(Reuters) -Merck & Co Inc on Thursday missed estimates for first-quarter profit and forecast a bigger hit to 2021 sales than its previous estimate as the pandemic hurt demand for its drugs that need to be administered in a clinic.
Shares fell nearly 3% to $74.95 before the opening bell as the company also disclosed a roughly $600 million hit to first-quarter sales from the health crisis.
Merck now expects the COVID-19 pandemic will hurt its 2021 sales by 3%, up from 2% previously, as many of the company’s drugs need to be administered at the doctor’s office, which largely remained shut due to COVID-19 lockdowns.
A large blow was seen on sales of non-COVID-19 vaccines, including Gardasil, a vaccine to prevent cancers caused by the human papillomavirus virus, in the United States and Europe. Gardasil sales tumbled 16.4% to $917 million.

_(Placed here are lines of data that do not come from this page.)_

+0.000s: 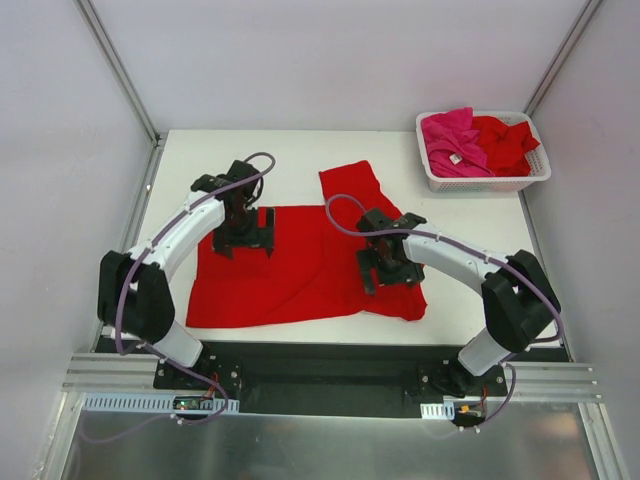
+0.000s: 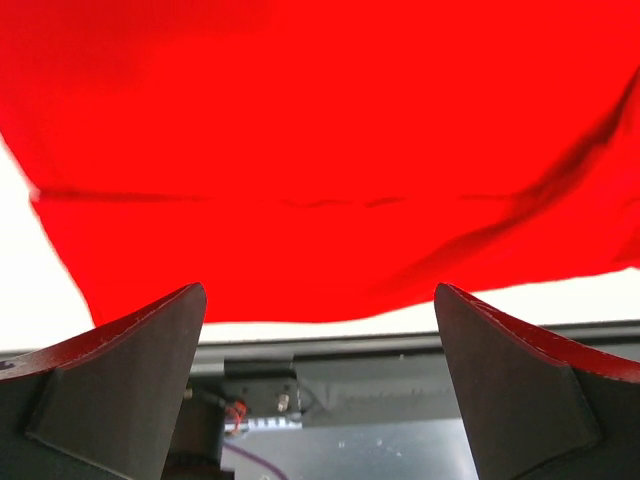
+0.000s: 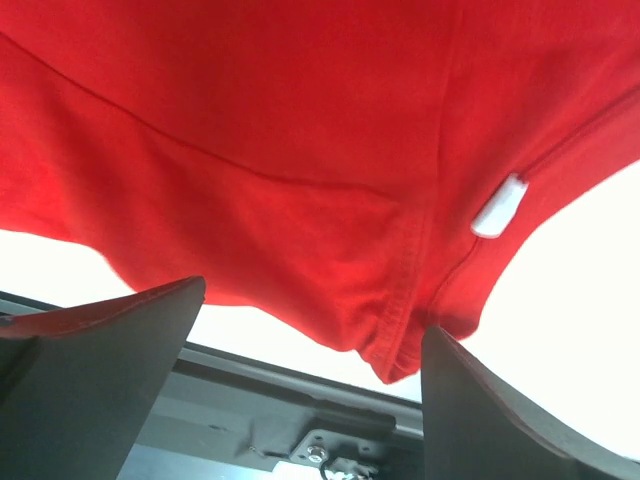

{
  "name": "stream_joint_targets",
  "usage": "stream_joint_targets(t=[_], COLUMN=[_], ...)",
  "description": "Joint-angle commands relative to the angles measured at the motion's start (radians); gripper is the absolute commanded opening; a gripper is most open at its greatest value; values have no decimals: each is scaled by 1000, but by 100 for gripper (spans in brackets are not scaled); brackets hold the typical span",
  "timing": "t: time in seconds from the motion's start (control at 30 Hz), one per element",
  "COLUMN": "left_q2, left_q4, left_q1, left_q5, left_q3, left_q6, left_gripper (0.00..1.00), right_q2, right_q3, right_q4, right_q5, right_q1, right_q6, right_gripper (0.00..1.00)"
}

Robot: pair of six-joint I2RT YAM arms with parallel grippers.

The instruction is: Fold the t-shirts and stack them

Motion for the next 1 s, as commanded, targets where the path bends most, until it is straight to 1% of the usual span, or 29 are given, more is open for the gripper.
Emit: stream_joint_targets(t=[0.0, 0.13, 0.3, 0.43, 0.53, 0.73, 0.8, 0.97], left_q2=[67, 166, 248, 357, 412, 495, 507, 516], left_q4=[76, 104, 150, 152, 153, 141, 132, 126], left_q1=[49, 84, 107, 130, 133, 144, 159, 202], left_q5=[46, 66, 83, 120, 115, 72, 53, 52], left_q3=[62, 103, 168, 219, 239, 266, 277, 292], left_q6=[57, 85, 123, 131, 134, 150, 157, 152], left_gripper=[99, 99, 99, 99, 99, 99, 99, 99], right_q2=[-34, -17, 3, 11, 25, 92, 104, 134], right_q3=[-41, -63, -68, -91, -103, -101, -97, -74], right_q4=[34, 31, 6, 20, 38, 57, 50, 8], right_q5=[11, 12, 45, 60, 49, 20, 19, 37], right_q1=[4, 7, 7, 5, 6, 2, -2, -8], right_q6=[27, 33, 21, 24, 30, 26, 20, -2], right_gripper=[96, 96, 96, 96, 96, 96, 96, 96])
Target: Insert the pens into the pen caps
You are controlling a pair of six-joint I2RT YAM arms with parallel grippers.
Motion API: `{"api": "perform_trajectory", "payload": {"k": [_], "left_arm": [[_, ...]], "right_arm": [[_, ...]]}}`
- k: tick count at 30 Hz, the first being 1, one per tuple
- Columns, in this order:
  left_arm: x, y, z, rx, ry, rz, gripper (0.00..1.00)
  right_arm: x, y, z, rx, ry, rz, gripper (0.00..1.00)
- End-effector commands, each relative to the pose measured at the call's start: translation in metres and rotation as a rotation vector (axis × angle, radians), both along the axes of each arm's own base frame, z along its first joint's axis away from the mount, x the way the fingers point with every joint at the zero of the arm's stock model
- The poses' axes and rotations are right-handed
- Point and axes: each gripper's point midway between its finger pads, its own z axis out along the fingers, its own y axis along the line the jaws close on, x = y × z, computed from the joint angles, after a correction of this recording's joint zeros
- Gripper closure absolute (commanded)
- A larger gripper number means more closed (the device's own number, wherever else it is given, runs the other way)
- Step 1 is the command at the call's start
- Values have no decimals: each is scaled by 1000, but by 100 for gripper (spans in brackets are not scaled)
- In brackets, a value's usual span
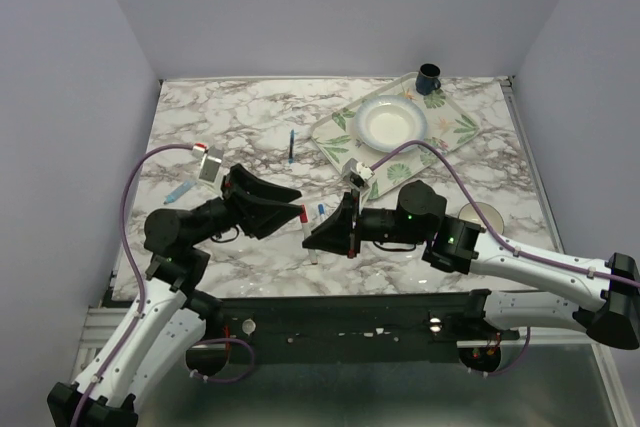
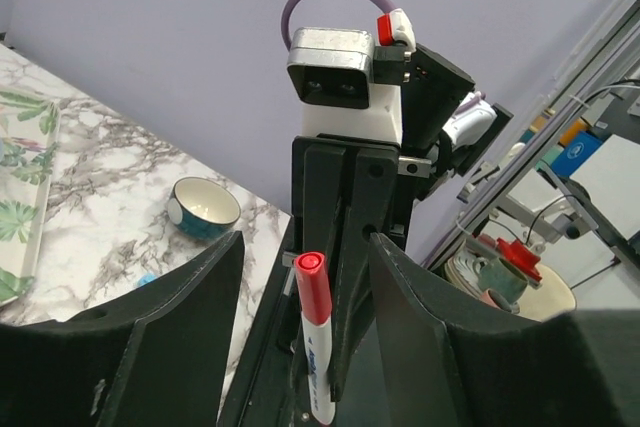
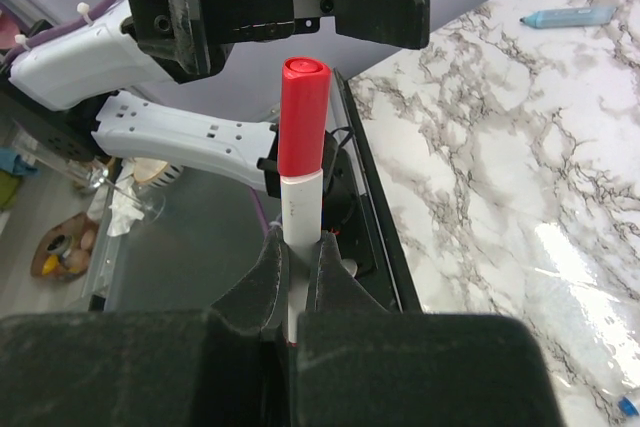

The company said it expected the impact to vaccines sales would persist during the first half of 2021, and that it would allocate doses of Gardasil to markets outside the United States to soften the blow.
Sales of blockbuster cancer drug Keytruda rose 18.7% to $3.90 billion, but missed Wall Street estimates of $3.98 billion.
Net earnings fell to $3.18 billion, or $1.25 per share, in the first-quarter ended March 31, from $3.22 billion, or $1.26 per share, a year earlier.
Excluding items, the company earned $1.40 per share, missing the average analyst estimate of $1.63, according to IBES data from Refinitiv.